Henrietta’s Fingernails and Toenails Symbol Icon

Henrietta’s relatives all remember her pristine fingernails and toenails, which she kept painted a vibrant red. Indeed, her female cousins only understood how sick she was once they saw how chipped her nails were becoming, as she was too weak to continue painting them. Meanwhile, the nails mean something quite different for Mary Kubicek, George Gey’s assistant. When she attends Henrietta’s autopsy, the sight of Henrietta’s painted nails makes her realize for the first time that HeLa came from the suffering of a real human being.

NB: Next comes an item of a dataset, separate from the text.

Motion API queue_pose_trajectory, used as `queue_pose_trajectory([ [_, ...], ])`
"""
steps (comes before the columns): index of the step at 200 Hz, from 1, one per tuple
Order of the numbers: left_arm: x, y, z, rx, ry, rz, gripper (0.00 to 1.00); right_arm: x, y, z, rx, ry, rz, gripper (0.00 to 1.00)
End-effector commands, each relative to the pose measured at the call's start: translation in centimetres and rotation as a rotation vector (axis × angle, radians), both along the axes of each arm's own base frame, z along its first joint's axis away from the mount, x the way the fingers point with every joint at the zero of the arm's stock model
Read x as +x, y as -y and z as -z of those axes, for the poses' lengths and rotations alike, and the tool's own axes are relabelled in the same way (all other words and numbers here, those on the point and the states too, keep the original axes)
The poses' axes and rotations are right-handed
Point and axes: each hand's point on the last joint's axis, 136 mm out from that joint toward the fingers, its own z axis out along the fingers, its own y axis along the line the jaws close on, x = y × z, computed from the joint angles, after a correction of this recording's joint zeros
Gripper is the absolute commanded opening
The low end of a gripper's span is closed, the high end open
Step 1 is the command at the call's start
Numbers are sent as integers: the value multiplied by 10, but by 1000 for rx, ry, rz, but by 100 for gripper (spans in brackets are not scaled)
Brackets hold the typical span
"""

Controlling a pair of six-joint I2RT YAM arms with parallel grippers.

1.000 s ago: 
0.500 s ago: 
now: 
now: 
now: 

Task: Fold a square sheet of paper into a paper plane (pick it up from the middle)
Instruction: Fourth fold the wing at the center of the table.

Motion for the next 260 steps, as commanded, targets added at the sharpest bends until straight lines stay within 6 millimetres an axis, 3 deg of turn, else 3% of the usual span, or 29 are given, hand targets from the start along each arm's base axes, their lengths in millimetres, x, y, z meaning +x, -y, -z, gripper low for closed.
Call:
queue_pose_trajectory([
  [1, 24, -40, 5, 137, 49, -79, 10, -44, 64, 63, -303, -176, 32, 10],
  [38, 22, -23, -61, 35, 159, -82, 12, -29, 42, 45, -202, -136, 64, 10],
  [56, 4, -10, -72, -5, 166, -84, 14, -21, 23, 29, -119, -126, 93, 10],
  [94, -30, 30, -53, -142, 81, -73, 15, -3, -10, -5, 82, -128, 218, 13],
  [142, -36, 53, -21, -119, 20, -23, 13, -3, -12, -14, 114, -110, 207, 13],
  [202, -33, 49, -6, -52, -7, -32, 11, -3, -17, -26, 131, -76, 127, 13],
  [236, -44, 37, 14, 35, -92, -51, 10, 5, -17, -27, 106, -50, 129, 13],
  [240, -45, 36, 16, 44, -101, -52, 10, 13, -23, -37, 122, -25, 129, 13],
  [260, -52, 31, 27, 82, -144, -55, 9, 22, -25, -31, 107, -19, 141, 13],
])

Henrietta’s Fingernails and Toenails Quotes in The Immortal Life of Henrietta Lacks

The The Immortal Life of Henrietta Lacks quotes below all refer to the symbol of Henrietta’s Fingernails and Toenails. For each quote, you can also see the other characters and themes related to it (each theme is indicated by its own dot and icon, like this one:
Racism, Classism, and Sexism Theme Icon
). Note: all page and citation info for the quotes below refers to the Random House edition of The Immortal Life of Henrietta Lacks published in 2010.
Chapter 12 Quotes

Mary’s gaze fell on Henrietta’s feet, and she gasped: Henrietta’s toenails were covered in chipped bright red polish. “When I saw those toenails,” Mary told me later, “I nearly fainted. I thought, Oh jeez, she’s a real person. I started imagining her sitting in her bathroom painting those toenails, and it hit me for the first time that those cells we’d been working with all this time and sending all over the world, they came from a live woman. I’d never thought of it that way.”

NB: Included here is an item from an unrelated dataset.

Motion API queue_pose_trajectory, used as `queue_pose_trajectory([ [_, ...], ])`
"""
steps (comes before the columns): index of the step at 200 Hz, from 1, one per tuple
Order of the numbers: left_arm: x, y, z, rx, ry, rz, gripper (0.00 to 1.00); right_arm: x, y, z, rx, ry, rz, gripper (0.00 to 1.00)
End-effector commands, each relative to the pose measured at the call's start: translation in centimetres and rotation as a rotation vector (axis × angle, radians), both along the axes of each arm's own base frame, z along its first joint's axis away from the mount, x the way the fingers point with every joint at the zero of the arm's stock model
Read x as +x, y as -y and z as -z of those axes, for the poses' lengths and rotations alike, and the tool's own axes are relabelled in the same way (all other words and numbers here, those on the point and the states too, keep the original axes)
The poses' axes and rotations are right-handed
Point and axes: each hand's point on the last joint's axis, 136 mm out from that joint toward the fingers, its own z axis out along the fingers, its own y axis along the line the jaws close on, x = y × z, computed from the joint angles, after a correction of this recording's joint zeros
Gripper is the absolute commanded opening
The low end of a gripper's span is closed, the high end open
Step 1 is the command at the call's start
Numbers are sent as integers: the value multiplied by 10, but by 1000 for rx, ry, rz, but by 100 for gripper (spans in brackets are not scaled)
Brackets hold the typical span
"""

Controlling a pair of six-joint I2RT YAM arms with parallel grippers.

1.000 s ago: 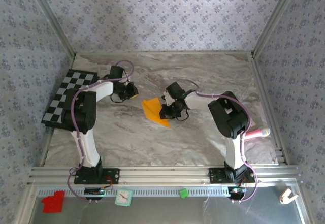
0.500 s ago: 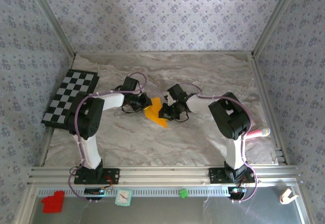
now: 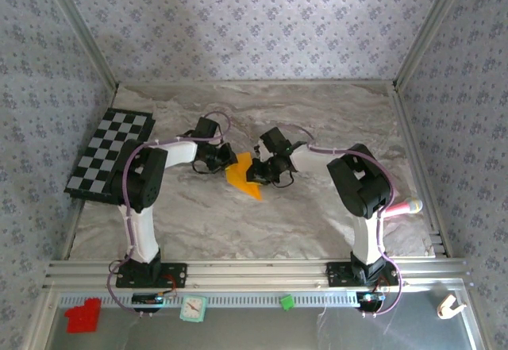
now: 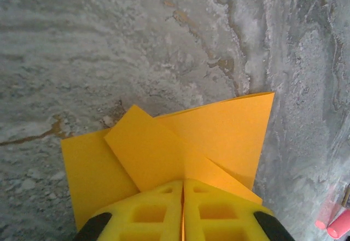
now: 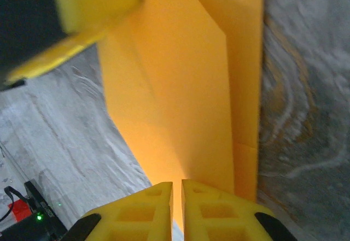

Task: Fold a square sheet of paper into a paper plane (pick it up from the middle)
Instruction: Fourth fold the wing at the center of the table.

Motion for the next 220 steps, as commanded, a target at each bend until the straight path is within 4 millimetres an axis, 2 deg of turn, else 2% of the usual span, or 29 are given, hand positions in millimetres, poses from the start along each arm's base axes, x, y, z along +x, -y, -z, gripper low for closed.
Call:
queue_pose_trajectory([
  [1, -18, -13, 27, 105, -107, -2, 9, 12, -6, -6, -13, 33, -10, 13],
  [37, -25, -20, 38, 185, -151, 6, 9, 13, -8, 6, -31, 34, -44, 13],
  [89, -35, -29, 57, 257, -218, -7, 8, -12, -4, 16, -29, -17, -115, 13],
  [112, -38, -35, 61, 294, -232, -18, 8, -25, 4, 19, -42, -38, -135, 13],
  [115, -38, -36, 60, 297, -232, -19, 7, -34, 11, 28, -60, -65, -137, 13],
  [126, -39, -38, 61, 311, -234, -20, 7, -43, 18, 31, -74, -83, -147, 13],
  [194, -37, -37, 59, 307, -228, -13, 7, -85, 46, 32, -109, -143, -151, 13],
  [220, -34, -33, 52, 288, -215, -7, 7, -91, 53, 30, -125, -137, -158, 13],
])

Related Characters: Rebecca Skloot (the author) (speaker), Mary Kubicek (speaker), Henrietta Lacks
Related Symbols: HeLa, Henrietta’s Fingernails and Toenails
Page Number: 105
Explanation and Analysis:

A research assistant at the time of Henrietta's death, Mary Kubicek recounts her patient's autopsy, recalling distinctly her shock and dismay at seeing Henrietta's "chipped bright red [nail]polish." It was only at this point, she recalls, that she realized how HeLa had come "from a live woman."

Mary's account shines a bright light on how easy it is for doctors and researchers to dehumanize their patients. Although Mary is a decent and moral person, she has only been working with Henrietta's cancer cells--which of course feel far removed from an actual person.

Henrietta's toenails, however, deliver a sharp rebuke to the young researcher. In that moment, she sees Henrietta not as a test subject, but as a human woman who--not too long ago--engaged in activities as relatable as painting her toenails.

The vast majority of researchers who work with HeLa, of course, have never had such an experience. To them, HeLa is merely a useful tool, rather than the final remnant of a now-dead woman.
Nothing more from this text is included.